TASK STATEMENT:
A faithful transcription of all lines below is the expected answer.

MATERIAL PROVIDED:
#####
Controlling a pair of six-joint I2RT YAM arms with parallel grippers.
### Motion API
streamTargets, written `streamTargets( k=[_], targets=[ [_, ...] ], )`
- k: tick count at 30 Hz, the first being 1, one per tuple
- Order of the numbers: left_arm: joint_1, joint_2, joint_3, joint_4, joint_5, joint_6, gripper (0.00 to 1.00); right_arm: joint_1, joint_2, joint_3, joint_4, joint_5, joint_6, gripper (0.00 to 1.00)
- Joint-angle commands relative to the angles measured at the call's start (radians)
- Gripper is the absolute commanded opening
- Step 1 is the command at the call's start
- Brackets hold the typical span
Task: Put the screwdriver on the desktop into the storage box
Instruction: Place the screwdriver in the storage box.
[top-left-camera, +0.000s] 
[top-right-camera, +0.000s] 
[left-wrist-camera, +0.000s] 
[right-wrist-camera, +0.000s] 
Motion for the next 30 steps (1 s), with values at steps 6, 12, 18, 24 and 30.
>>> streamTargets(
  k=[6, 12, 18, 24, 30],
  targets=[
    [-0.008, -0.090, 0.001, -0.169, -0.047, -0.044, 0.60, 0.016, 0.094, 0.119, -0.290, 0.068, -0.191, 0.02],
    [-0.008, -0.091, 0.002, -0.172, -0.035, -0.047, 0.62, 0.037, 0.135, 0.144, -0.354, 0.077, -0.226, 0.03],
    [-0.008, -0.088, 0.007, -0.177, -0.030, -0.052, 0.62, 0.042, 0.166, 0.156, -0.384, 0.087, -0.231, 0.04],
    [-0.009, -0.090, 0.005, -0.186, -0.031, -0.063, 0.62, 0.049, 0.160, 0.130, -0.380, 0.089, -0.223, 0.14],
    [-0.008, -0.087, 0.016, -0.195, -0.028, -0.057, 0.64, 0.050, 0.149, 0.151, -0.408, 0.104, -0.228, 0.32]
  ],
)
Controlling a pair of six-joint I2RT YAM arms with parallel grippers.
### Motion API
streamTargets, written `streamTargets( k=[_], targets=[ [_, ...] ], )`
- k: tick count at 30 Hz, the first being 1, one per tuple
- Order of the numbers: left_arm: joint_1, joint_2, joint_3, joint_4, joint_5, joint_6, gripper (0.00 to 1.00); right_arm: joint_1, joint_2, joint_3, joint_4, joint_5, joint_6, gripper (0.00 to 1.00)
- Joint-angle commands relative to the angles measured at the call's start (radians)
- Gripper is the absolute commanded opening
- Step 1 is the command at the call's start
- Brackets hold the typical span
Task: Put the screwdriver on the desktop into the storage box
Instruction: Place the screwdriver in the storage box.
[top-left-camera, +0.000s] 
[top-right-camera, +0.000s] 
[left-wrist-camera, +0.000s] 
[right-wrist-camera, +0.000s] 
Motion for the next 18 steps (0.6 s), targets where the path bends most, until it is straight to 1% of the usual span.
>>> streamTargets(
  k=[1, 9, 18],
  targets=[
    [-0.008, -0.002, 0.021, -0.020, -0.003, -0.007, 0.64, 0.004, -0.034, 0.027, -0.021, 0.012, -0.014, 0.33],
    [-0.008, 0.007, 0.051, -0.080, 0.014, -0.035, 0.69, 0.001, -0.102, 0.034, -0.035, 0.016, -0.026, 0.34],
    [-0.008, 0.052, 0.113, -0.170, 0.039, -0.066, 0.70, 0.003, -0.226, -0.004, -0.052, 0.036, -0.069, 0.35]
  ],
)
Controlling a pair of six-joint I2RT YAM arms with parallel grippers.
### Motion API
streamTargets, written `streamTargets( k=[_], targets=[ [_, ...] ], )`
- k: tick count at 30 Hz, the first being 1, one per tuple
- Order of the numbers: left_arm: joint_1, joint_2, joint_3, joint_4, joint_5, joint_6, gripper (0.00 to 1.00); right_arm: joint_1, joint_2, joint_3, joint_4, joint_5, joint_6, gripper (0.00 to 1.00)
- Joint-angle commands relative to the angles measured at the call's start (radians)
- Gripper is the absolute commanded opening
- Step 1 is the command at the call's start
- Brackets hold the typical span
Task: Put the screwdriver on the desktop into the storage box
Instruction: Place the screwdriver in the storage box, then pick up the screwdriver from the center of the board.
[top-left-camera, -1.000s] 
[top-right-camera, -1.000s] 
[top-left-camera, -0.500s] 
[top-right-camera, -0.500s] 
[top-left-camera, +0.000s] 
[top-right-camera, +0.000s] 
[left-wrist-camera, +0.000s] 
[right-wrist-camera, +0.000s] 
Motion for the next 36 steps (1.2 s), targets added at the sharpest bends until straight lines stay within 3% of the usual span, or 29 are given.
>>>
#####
OUTPUT FOR THIS EXERCISE:
Controlling a pair of six-joint I2RT YAM arms with parallel grippers.
### Motion API
streamTargets, written `streamTargets( k=[_], targets=[ [_, ...] ], )`
- k: tick count at 30 Hz, the first being 1, one per tuple
- Order of the numbers: left_arm: joint_1, joint_2, joint_3, joint_4, joint_5, joint_6, gripper (0.00 to 1.00); right_arm: joint_1, joint_2, joint_3, joint_4, joint_5, joint_6, gripper (0.00 to 1.00)
- Joint-angle commands relative to the angles measured at the call's start (radians)
- Gripper is the absolute commanded opening
- Step 1 is the command at the call's start
- Brackets hold the typical span
Task: Put the screwdriver on the desktop into the storage box
Instruction: Place the screwdriver in the storage box.
[top-left-camera, +0.000s] 
[top-right-camera, +0.000s] 
[left-wrist-camera, +0.000s] 
[right-wrist-camera, +0.000s] 
Motion for the next 30 steps (1 s), with values at steps 6, 12, 18, 24 and 30.
>>> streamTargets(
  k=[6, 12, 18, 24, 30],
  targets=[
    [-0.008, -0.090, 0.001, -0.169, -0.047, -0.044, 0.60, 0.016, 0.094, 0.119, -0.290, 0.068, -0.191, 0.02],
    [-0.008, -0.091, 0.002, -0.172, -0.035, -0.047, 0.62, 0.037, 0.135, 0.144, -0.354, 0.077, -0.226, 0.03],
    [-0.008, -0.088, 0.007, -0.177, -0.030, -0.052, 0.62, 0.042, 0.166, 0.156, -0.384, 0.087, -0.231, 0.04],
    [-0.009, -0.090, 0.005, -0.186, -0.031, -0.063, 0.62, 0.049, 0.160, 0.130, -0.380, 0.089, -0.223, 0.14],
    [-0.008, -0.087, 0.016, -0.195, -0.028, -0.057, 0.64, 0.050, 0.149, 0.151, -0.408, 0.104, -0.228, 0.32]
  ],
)
Controlling a pair of six-joint I2RT YAM arms with parallel grippers.
### Motion API
streamTargets, written `streamTargets( k=[_], targets=[ [_, ...] ], )`
- k: tick count at 30 Hz, the first being 1, one per tuple
- Order of the numbers: left_arm: joint_1, joint_2, joint_3, joint_4, joint_5, joint_6, gripper (0.00 to 1.00); right_arm: joint_1, joint_2, joint_3, joint_4, joint_5, joint_6, gripper (0.00 to 1.00)
- Joint-angle commands relative to the angles measured at the call's start (radians)
- Gripper is the absolute commanded opening
- Step 1 is the command at the call's start
- Brackets hold the typical span
Task: Put the screwdriver on the desktop into the storage box
Instruction: Place the screwdriver in the storage box.
[top-left-camera, +0.000s] 
[top-right-camera, +0.000s] 
[left-wrist-camera, +0.000s] 
[right-wrist-camera, +0.000s] 
Motion for the next 18 steps (0.6 s), targets where the path bends most, until it is straight to 1% of the usual span.
>>> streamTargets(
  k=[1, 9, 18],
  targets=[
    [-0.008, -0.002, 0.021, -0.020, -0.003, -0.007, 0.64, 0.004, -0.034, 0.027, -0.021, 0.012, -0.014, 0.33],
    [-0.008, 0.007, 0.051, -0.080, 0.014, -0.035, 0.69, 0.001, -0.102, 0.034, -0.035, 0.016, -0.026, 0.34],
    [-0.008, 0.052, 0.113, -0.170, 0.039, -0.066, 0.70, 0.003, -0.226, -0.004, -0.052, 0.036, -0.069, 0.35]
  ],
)
Controlling a pair of six-joint I2RT YAM arms with parallel grippers.
### Motion API
streamTargets, written `streamTargets( k=[_], targets=[ [_, ...] ], )`
- k: tick count at 30 Hz, the first being 1, one per tuple
- Order of the numbers: left_arm: joint_1, joint_2, joint_3, joint_4, joint_5, joint_6, gripper (0.00 to 1.00); right_arm: joint_1, joint_2, joint_3, joint_4, joint_5, joint_6, gripper (0.00 to 1.00)
- Joint-angle commands relative to the angles measured at the call's start (radians)
- Gripper is the absolute commanded opening
- Step 1 is the command at the call's start
- Brackets hold the typical span
Task: Put the screwdriver on the desktop into the storage box
Instruction: Place the screwdriver in the storage box, then pick up the screwdriver from the center of the board.
[top-left-camera, -1.000s] 
[top-right-camera, -1.000s] 
[top-left-camera, -0.500s] 
[top-right-camera, -0.500s] 
[top-left-camera, +0.000s] 
[top-right-camera, +0.000s] 
[left-wrist-camera, +0.000s] 
[right-wrist-camera, +0.000s] 
Motion for the next 36 steps (1.2 s), targets added at the sharpest bends until straight lines stay within 3% of the usual span, or 29 are given.
>>>

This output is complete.